Credit: AP Photo/Reed Saxon

Thousand Oaks, California–based Amgen is shuttering its Epogen (epoetin alfa) manufacturing facility in Longmont, Colorado, a sign that the 20-year anemia drug's dominance has ended. Declining US sales of the erythropoietin stimulating agent (ESA) and its pending patent expiration are likely factors in the decision. Epogen accrued roughly $40 billion in sales since the drug was approved for treating anemia in kidney patients on dialysis. But in 2011 sales of Epogen were $2 billion, down from $2.6 billion in 2009. Amgen also reported a 28% fall in demand during the first half of 2012. Sales may have never recovered from the safety issues that emerged in 2010 when high doses of Epogen and its sister product Aranesp (darbepoetin alfa) were linked to serious adverse effects, including death, prompting labeling changes. But analysts say falling sales are mostly due to bundling rules introduced by Medicare in 2011, whereby a single payment covers all dialysis services including drugs and diagnostics. “Since Epogen is one of the more expensive drug treatments for dialysis patients, it is a logical place for utilization cuts, particularly since it was widely believed that dosages had increased in recent years partly due to more favorable reimbursement rather than pure medical necessity,” says Morningstar analyst Karen Andersen, based in Chicago. Amgen faces competition from Affymax's newly approved Omontys (peginesatide), a once-a-month PEGylated synthetic dimeric form of erythropoietin (Nat. Biotechnol. 30, 377–379, 2012). And Epogen's imminent patent expiry in 2013 could see biologically similar drugs such as Novartis' Binocrit (epoetin alfa) and Roche's Mircera, a PEGylated epoetin beta, gaining ground. Amgen has taken steps ahead of its rivals by signing contracts earlier this year with dialysis providers DaVita, of Denver, and Fresenius Medical Care, of Waltham, Massachusetts, that together account for two-thirds of US dialysis patients.

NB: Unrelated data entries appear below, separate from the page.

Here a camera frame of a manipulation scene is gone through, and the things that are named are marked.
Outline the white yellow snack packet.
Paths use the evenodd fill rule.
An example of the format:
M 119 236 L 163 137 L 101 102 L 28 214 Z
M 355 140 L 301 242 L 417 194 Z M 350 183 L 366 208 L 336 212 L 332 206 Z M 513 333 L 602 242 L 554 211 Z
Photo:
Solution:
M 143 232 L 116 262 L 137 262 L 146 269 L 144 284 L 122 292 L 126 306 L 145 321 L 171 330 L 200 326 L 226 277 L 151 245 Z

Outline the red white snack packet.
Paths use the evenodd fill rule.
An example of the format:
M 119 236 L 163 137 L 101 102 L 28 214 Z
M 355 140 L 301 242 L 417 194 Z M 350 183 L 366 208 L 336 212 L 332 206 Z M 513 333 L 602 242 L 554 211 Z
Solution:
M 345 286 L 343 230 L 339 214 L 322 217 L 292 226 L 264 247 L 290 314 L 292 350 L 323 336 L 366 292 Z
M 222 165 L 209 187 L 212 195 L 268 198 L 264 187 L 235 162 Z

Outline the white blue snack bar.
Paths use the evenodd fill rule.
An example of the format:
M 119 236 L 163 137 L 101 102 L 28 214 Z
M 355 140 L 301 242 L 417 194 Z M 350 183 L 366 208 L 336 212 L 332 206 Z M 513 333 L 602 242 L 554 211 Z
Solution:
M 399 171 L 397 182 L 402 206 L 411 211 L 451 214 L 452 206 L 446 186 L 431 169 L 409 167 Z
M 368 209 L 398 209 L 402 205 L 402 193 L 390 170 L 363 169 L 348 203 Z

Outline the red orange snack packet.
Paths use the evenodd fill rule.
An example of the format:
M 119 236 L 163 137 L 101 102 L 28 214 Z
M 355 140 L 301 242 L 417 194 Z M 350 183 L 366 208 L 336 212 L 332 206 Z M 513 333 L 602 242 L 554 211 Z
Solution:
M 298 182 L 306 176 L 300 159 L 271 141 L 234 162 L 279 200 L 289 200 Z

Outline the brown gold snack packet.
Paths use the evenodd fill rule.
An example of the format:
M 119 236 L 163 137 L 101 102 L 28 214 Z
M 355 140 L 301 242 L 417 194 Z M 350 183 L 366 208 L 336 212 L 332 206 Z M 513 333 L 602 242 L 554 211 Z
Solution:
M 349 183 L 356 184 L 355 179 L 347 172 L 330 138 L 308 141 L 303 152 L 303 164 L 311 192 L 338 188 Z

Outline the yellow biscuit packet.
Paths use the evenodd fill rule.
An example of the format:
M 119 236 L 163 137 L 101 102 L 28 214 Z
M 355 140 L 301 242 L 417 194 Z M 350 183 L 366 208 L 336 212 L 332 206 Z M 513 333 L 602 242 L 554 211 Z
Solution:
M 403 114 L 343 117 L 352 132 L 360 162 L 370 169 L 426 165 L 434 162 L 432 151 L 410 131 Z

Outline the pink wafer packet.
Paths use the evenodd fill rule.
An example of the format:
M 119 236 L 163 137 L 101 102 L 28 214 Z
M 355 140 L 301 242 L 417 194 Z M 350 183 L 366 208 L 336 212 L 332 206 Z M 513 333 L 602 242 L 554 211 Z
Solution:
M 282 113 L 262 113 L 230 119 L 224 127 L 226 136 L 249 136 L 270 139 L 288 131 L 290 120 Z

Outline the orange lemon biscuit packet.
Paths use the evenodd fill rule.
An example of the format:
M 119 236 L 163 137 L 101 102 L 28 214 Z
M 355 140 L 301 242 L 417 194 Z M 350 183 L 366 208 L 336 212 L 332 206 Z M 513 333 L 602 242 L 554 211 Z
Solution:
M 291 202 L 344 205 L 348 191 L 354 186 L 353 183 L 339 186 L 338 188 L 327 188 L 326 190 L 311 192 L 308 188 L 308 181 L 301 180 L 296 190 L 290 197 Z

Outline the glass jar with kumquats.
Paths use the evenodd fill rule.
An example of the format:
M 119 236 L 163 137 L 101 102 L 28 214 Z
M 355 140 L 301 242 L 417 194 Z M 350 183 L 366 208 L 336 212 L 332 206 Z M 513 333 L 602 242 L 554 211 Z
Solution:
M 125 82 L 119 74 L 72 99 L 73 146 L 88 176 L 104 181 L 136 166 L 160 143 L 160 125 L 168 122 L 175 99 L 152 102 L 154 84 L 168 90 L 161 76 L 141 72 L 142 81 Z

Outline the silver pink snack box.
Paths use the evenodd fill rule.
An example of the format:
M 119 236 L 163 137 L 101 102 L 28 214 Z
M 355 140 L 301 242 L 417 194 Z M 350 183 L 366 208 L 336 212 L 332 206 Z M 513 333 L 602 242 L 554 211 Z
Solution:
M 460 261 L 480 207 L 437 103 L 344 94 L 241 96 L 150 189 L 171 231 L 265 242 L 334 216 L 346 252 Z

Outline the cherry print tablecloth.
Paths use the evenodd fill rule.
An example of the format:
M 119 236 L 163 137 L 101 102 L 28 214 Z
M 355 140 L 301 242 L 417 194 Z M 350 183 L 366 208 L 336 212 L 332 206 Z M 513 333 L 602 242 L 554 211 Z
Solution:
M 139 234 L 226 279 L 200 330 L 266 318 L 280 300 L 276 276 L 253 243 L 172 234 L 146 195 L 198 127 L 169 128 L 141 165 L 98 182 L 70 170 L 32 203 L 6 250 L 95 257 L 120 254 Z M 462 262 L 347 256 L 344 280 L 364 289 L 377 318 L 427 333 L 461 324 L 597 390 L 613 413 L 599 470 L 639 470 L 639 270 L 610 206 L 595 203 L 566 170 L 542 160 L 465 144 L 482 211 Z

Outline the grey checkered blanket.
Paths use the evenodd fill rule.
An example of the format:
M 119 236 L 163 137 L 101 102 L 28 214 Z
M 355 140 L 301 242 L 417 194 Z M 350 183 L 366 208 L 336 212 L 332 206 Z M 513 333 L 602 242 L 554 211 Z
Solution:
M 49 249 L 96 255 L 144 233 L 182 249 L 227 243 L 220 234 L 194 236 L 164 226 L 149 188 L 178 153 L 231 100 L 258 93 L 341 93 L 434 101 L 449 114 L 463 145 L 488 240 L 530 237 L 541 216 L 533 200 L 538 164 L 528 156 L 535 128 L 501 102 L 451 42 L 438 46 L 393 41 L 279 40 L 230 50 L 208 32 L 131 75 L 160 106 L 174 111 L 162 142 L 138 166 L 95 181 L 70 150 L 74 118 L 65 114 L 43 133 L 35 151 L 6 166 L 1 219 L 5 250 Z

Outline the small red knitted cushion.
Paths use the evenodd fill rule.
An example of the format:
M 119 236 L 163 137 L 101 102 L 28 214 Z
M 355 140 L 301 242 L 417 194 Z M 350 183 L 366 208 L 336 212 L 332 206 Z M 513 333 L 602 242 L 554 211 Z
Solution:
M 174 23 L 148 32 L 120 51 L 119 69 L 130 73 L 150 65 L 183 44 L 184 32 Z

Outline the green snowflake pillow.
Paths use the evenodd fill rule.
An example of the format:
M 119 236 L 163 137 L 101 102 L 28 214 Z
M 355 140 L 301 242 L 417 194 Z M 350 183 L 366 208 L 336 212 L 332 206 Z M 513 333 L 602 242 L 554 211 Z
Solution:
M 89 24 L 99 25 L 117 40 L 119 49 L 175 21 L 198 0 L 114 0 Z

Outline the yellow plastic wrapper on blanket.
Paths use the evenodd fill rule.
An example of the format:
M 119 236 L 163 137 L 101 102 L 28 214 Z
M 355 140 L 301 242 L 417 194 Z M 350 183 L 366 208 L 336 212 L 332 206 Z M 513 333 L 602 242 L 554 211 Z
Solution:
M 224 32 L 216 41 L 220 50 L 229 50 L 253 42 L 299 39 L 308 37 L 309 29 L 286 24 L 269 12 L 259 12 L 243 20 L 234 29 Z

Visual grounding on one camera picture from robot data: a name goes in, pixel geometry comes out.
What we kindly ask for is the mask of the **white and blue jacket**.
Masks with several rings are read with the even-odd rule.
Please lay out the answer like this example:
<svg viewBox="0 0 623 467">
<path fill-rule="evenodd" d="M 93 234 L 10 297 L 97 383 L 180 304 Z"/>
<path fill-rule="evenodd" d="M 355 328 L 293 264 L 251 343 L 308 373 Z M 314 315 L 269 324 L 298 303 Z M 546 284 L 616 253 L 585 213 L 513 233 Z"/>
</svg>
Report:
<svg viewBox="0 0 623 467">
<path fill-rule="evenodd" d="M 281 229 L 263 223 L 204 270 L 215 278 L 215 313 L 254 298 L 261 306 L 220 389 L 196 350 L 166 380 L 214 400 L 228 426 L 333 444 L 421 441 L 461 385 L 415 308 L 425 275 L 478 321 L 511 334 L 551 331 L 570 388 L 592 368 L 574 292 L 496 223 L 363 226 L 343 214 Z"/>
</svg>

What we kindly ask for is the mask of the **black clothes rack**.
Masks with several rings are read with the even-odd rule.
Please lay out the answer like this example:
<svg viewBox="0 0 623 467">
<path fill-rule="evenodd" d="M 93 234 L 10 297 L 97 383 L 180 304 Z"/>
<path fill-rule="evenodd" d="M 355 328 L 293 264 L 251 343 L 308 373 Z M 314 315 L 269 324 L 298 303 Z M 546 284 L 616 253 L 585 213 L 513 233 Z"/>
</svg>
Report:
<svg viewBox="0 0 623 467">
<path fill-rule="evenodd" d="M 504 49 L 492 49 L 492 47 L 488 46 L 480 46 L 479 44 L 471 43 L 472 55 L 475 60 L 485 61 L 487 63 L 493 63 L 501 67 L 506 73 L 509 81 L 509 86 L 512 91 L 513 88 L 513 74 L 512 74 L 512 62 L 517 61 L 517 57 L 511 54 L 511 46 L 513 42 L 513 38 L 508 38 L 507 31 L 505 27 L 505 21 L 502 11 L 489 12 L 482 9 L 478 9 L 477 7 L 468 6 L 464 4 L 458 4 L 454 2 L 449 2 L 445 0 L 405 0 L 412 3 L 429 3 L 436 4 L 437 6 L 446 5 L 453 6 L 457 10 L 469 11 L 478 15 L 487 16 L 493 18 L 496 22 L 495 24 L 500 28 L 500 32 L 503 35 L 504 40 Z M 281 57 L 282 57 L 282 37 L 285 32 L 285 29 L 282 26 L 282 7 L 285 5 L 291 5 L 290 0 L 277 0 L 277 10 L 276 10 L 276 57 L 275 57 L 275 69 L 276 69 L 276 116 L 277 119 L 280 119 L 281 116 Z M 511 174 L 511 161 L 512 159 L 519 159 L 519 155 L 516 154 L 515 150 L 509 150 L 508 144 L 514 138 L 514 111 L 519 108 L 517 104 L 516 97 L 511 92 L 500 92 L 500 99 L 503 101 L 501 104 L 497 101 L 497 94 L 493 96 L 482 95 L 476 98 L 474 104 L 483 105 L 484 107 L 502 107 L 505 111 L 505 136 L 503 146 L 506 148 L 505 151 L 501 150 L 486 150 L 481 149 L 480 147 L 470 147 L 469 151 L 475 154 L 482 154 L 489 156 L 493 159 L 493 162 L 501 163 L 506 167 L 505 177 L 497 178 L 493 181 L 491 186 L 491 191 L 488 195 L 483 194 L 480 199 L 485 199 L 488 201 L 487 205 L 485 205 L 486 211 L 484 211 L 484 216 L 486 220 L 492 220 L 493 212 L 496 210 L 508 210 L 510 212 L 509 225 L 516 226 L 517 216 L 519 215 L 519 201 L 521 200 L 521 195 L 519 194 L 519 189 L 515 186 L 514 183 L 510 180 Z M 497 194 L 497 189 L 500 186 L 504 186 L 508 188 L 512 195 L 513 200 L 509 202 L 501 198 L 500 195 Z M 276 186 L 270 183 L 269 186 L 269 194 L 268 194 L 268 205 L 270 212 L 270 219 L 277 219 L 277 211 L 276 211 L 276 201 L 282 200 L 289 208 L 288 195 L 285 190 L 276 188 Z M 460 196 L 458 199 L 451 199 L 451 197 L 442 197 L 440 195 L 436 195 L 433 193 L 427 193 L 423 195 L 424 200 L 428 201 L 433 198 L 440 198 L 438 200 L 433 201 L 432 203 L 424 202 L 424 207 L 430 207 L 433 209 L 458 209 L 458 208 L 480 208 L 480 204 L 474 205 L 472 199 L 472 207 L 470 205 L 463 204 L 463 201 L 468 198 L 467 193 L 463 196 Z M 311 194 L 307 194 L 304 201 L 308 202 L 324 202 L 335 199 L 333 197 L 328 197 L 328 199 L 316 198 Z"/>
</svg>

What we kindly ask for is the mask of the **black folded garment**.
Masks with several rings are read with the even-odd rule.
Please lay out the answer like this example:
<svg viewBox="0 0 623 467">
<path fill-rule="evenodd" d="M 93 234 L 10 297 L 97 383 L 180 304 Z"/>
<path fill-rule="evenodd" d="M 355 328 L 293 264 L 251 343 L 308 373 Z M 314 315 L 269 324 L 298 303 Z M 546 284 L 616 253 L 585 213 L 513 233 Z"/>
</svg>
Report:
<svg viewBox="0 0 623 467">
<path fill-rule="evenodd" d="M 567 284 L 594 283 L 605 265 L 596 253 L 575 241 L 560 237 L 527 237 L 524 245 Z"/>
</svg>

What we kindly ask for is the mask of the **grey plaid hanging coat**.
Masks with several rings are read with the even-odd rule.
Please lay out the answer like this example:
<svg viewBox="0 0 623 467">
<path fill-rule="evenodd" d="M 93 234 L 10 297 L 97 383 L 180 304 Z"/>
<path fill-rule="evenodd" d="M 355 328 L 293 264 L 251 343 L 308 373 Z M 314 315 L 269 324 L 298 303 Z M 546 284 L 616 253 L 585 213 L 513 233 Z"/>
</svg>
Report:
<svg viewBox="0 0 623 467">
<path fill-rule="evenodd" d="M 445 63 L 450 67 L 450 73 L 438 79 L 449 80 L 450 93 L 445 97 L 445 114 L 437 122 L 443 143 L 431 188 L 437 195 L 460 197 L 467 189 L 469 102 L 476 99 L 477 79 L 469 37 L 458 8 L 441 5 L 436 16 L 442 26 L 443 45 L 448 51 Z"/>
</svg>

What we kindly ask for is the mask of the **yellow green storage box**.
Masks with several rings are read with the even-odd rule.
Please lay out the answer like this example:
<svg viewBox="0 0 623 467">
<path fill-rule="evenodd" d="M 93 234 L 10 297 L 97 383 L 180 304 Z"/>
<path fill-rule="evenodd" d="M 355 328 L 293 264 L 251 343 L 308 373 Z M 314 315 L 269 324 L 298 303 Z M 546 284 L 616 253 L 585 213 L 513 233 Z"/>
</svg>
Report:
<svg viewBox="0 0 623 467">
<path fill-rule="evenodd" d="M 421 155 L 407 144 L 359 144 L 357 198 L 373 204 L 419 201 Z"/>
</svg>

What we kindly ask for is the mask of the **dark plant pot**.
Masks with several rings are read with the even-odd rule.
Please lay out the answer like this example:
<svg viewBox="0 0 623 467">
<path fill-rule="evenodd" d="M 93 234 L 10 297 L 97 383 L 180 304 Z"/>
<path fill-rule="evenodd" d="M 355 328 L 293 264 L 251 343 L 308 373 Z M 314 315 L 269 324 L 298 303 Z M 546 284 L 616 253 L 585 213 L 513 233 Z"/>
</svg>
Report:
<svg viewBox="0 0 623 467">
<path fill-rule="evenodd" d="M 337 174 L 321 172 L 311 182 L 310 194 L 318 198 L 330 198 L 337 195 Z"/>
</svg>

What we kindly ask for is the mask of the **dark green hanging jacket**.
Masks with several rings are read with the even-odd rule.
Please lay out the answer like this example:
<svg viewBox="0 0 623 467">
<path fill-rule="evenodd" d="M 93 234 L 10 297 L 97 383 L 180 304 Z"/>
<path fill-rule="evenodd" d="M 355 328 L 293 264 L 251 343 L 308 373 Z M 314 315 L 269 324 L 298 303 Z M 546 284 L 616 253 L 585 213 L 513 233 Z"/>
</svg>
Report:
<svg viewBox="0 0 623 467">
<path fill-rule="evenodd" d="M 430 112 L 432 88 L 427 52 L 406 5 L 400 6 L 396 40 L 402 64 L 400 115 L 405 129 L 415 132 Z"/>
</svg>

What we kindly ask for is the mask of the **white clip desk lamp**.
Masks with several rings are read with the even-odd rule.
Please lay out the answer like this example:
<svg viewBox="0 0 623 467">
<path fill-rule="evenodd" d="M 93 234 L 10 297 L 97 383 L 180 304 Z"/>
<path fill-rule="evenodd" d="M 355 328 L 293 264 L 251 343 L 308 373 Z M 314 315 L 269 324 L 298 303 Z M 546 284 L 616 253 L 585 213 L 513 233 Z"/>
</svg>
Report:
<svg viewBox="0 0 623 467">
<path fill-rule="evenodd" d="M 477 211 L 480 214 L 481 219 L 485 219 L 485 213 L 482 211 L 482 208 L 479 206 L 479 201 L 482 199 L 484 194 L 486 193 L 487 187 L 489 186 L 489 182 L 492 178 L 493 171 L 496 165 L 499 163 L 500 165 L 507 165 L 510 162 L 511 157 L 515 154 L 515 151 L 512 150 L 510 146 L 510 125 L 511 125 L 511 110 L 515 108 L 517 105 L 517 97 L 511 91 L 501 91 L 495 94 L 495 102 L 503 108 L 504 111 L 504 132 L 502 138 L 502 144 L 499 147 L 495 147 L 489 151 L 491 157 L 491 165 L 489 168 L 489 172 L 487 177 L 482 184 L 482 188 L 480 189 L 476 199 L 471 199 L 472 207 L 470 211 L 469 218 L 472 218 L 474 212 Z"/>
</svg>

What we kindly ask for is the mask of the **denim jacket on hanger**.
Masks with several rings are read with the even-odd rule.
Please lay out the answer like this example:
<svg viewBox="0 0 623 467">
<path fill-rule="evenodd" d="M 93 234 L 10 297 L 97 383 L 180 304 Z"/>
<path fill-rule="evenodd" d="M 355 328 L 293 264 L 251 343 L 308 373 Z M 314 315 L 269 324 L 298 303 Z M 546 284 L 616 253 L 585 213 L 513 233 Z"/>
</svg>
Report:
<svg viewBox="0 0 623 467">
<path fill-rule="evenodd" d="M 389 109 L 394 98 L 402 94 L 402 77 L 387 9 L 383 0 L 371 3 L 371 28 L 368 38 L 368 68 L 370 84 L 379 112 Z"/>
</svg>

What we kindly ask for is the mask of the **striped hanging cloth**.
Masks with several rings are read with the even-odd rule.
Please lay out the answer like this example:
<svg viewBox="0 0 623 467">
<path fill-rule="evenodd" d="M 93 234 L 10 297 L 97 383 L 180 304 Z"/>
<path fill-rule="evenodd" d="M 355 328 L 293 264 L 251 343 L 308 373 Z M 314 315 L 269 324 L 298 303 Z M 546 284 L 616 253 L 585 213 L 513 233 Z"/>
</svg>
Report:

The Longmont plant's doors will still close in 12–15 months, but until then Amgen intends to ramp up production at the 485-employee facility. “This way, Amgen is simultaneously prepared for best- and worst-case scenarios and able to quickly shutter the facility entirely or ramp up production, depending on the strength of these emerging threats,” Andersen says. “Epogen will certainly be one of the first test cases for the traction of biosimilars in the US market.”